## WORK TO BE COMPLETED
Examine each line of the listing below. Copy those in which the string "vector" appears.

## EXERCISE INPUT
--

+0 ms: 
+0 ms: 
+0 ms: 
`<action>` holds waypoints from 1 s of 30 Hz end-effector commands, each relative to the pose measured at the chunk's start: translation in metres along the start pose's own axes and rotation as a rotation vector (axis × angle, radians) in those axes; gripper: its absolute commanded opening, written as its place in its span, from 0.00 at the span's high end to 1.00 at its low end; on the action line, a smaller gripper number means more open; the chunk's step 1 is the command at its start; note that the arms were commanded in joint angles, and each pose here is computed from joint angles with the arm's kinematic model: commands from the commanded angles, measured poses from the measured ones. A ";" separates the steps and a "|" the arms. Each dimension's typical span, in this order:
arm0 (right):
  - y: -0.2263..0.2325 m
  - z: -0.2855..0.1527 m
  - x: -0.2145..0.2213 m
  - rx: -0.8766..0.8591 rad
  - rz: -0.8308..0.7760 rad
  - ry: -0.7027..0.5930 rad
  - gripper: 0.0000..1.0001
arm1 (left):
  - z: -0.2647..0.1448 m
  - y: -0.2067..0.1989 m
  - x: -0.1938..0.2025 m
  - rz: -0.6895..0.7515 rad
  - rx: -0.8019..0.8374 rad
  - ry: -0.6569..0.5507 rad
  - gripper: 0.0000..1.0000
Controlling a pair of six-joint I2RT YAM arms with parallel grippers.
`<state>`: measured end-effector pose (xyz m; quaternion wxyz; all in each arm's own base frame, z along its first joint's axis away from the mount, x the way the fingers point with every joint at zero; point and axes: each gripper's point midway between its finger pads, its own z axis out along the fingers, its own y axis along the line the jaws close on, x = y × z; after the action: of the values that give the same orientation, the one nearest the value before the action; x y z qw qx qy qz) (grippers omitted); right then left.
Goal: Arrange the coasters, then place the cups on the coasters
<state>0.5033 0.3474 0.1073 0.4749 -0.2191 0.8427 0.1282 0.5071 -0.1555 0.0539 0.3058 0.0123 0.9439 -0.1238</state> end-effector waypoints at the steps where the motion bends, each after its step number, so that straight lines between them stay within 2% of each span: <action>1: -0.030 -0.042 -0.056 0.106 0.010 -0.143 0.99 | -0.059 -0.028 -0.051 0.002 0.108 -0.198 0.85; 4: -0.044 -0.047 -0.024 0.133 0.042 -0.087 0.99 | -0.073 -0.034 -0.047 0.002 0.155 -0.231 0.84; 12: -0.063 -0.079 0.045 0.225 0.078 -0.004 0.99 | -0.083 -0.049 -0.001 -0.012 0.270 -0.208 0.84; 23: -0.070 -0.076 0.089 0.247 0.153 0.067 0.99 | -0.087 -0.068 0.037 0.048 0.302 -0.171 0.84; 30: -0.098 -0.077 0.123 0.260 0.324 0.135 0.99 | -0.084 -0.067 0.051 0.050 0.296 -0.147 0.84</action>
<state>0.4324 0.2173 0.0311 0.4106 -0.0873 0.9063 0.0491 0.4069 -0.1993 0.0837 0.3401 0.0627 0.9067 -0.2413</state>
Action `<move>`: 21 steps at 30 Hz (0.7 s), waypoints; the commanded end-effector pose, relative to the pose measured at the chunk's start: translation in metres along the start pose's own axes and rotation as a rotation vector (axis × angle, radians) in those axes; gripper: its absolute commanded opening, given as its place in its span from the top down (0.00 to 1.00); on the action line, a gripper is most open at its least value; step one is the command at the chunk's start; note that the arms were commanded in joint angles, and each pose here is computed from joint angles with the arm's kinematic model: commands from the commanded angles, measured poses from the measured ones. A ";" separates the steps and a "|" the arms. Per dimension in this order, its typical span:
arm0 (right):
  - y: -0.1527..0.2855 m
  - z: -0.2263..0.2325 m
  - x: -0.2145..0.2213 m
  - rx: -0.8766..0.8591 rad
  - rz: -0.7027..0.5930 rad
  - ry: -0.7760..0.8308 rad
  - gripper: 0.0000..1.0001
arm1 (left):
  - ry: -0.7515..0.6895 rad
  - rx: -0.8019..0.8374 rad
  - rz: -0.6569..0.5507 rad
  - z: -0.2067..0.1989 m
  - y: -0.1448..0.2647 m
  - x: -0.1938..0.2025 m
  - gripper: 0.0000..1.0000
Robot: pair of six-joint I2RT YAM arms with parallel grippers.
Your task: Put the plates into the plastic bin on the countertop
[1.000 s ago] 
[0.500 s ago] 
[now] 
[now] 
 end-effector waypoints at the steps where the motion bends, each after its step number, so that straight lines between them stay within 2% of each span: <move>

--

## RESULT OF THIS TASK
`<action>` holds waypoints from 1 s of 30 Hz end-effector commands, each relative to the pose measured at the chunk's start: translation in metres along the start pose's own axes and rotation as a rotation vector (axis × angle, radians) in those axes; gripper: its absolute commanded opening, written as its place in its span, from 0.00 at the span's high end to 1.00 at its low end; on the action line, a smaller gripper number means more open; the chunk's step 1 is the command at its start; note that the arms were commanded in joint angles, and each pose here is computed from joint angles with the arm's kinematic model: commands from the commanded angles, measured poses from the measured ones. A ";" separates the steps and a "|" the arms. Each dimension's typical span, in this order:
Action `<move>`: 21 steps at 30 Hz (0.7 s), waypoints; the commanded end-effector pose, relative to the pose measured at the chunk's start: translation in metres along the start pose's own axes and rotation as a rotation vector (axis × angle, radians) in those axes; gripper: its absolute commanded opening, given as its place in its span from the top down (0.00 to 1.00); on the action line, a gripper is most open at its least value; step one is the command at the chunk's start; note that the arms were commanded in joint angles, and each pose here is computed from joint angles with the arm's kinematic model: commands from the commanded angles, measured poses from the measured ones. A ";" separates the steps and a "|" the arms. Per dimension in this order, its typical span:

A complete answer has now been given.